Lesotho’s coat of arms at Makoanyane Square in Maseru. Tariff changes could halve the country’s exports to the United States, the International Monetary Fund has warned. Photo: Sechaba Mokhethi / GroundUp
A sudden and destabilising shift in US trade policy has shaken the foundations of Lesotho’s fragile economy, threatening its vital textile industry and the livelihoods of approximately 30,000 workers, mostly women, says the International Monetary Fund.
Garments make up 80% of Lesotho’s exports to the United States, which accounts for roughly 20% of the country’s total exports.
The first blow was the newly imposed 15% tariff on Lesotho’s textile exports. The IMF says this has weakened a central pillar of an economy already struggling with low growth and high unemployment. This coupled with the threat of a much higher 50% tariff — which was initially announced in April 2025, and remains a possibility — means significant new orders for the US market are unlikely to resume until the uncertainty is lifted.

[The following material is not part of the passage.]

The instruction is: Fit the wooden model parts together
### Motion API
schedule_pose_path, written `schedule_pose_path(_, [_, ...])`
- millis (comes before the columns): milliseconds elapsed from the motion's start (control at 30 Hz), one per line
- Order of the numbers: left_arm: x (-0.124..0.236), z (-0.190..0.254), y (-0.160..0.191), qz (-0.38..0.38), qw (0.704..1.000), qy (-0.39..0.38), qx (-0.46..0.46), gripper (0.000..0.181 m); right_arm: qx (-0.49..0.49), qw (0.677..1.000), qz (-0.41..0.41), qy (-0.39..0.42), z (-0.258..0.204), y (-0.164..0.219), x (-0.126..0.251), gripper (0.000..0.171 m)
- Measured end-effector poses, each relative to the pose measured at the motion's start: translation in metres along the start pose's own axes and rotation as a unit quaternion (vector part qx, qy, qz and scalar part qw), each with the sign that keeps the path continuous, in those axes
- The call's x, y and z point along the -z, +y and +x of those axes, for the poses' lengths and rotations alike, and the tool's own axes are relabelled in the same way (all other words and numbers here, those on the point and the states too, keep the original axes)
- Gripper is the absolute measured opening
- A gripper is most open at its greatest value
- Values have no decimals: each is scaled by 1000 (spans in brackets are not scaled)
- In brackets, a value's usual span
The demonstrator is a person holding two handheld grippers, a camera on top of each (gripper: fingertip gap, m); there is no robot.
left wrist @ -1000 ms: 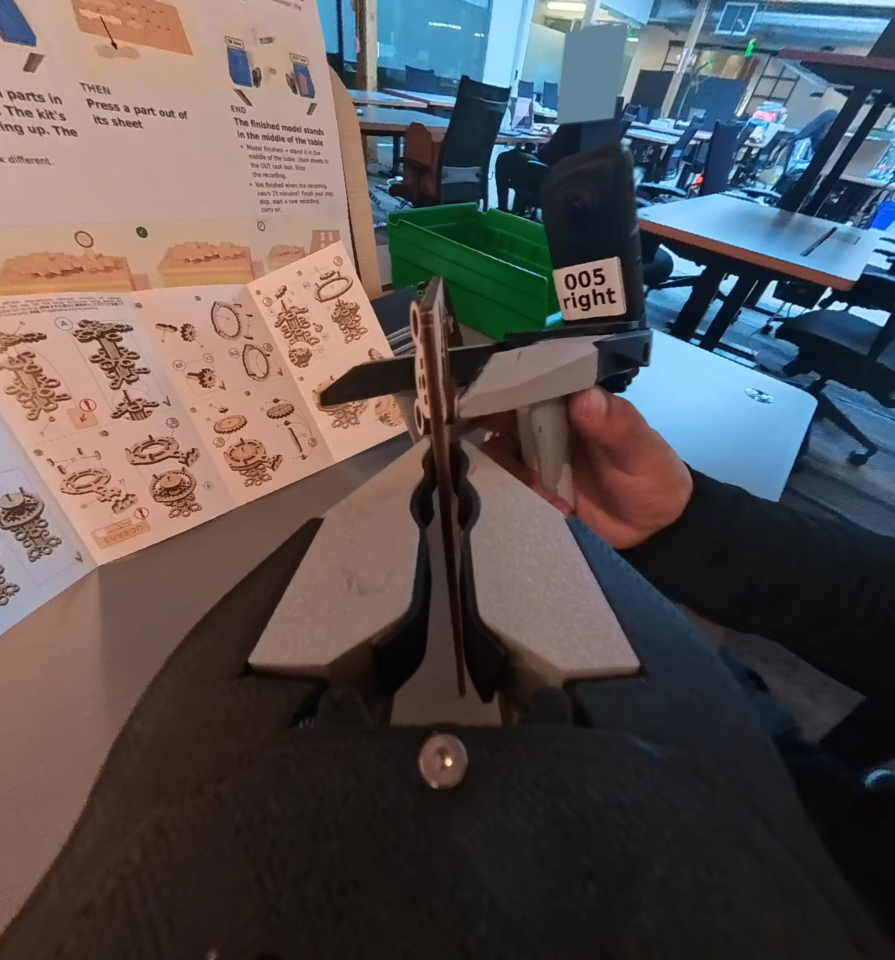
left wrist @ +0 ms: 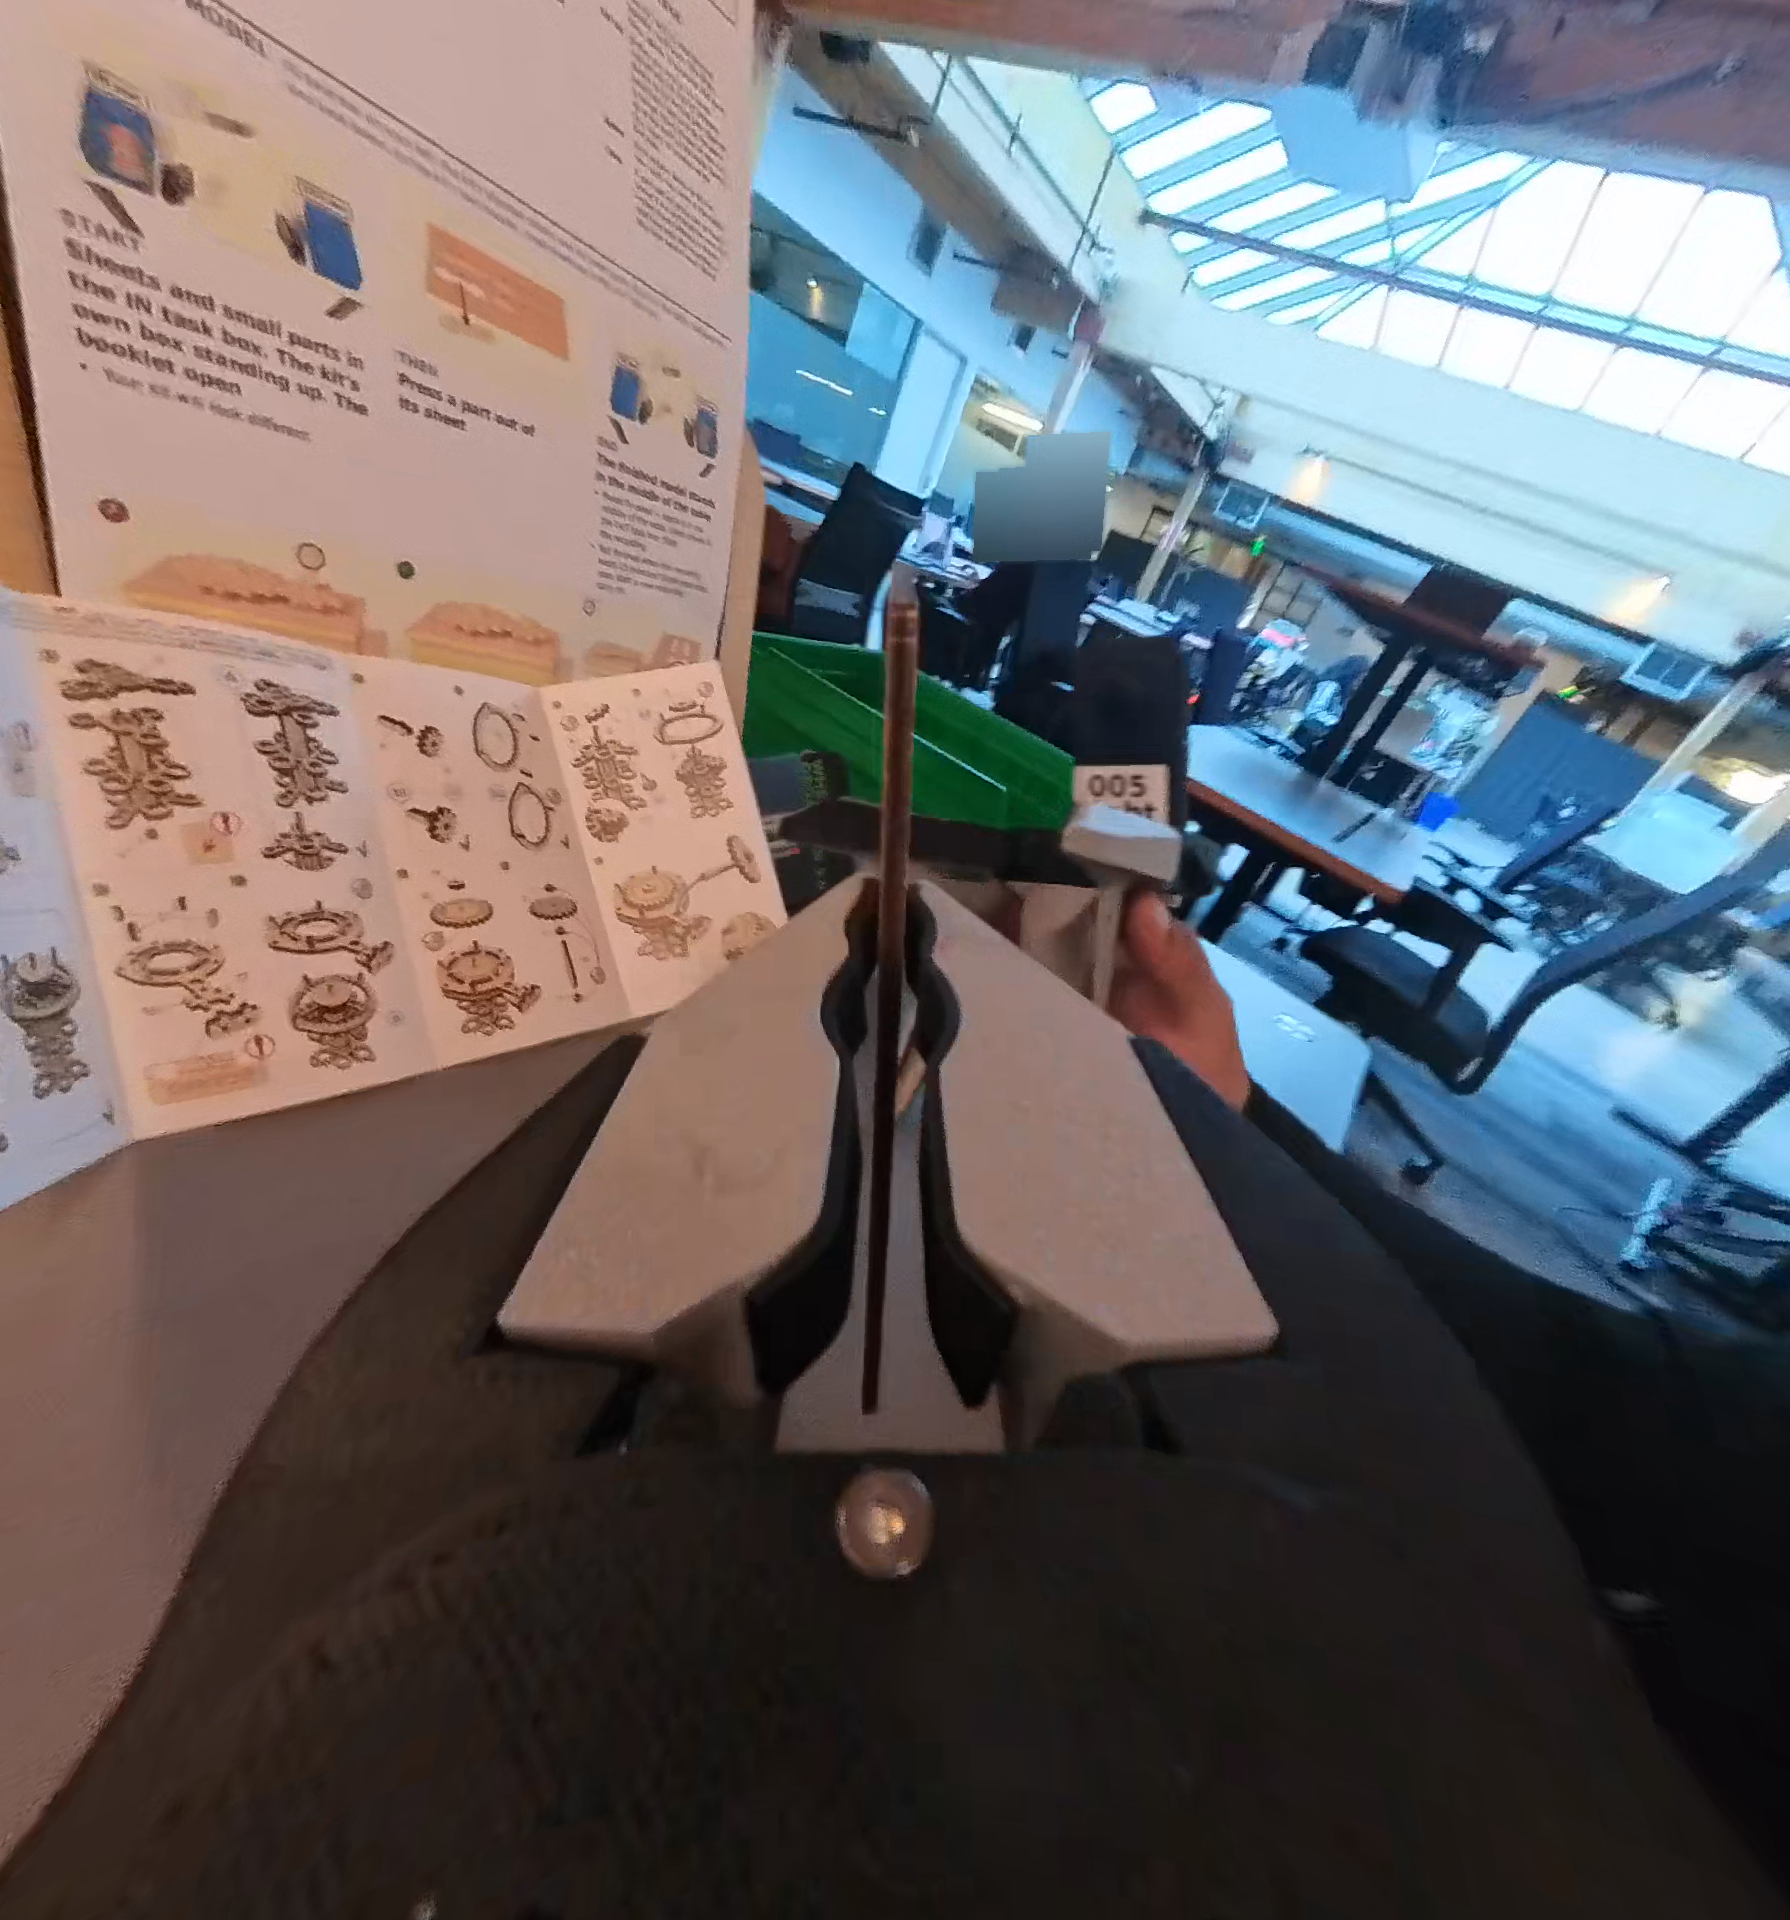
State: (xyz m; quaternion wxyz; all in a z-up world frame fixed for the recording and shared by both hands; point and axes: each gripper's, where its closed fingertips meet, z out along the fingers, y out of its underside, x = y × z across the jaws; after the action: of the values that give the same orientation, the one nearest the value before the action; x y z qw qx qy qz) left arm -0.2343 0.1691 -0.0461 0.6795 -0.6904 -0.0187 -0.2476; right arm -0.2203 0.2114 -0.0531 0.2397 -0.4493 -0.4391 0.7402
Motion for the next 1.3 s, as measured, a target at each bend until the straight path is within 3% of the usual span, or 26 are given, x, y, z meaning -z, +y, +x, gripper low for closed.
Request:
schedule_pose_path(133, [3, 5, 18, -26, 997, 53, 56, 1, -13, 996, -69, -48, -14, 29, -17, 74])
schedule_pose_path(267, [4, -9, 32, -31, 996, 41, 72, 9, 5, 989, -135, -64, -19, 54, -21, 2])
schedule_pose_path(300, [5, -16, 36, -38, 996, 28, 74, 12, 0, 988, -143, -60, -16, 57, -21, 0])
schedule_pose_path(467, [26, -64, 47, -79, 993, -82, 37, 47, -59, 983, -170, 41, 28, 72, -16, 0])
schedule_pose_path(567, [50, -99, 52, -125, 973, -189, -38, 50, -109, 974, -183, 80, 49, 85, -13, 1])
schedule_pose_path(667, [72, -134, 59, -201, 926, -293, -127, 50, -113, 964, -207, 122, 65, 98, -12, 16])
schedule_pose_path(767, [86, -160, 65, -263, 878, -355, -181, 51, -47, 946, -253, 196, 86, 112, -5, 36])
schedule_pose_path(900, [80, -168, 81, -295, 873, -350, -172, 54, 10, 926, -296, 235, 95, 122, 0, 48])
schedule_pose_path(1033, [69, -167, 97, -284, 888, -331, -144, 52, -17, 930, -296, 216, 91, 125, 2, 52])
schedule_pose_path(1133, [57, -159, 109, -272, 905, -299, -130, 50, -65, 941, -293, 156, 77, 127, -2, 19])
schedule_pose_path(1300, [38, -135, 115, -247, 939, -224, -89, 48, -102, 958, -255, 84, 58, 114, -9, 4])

The immediate fallout is already visible. The threat of steep tariffs has halted new US orders, and the IMF warns that without clarity, demand for Lesotho garments will not recover. This is devastating for a sector that, even under the duty-free African Growth and Opportunity Act (Agoa), was “already struggling” to remain competitive.
Lesotho was already losing ground to regional rivals like Kenya and Tanzania, which now face less of a tariff threat.
Sechaba Mokhethi 30 Jul 2025 The IMF document estimates that prohibitive tariffs could slash Lesotho’s US exports by 50% in just one year, and by as much as 70% in the medium term. The result: a permanent 0.5 percentage point cut in Gross Domestic Product (GDP) growth.
Faced with the tariff shock, Lesotho sent a high-level delegation to Washington a fortnight ago to lobby for the extension of Agoa and for tariff reductions that would restore preferential access for Lesotho’s garments.
With Agoa set to expire at the end of September, the team is pressing for urgent commitments to protect jobs.
The IMF has downgraded Lesotho’s GDP growth forecast from 2.2% in the previous year to just 1.4% for 2025, with medium-term growth expected to stagnate at 1.5% — a rate which is not high enough to improve per capita income.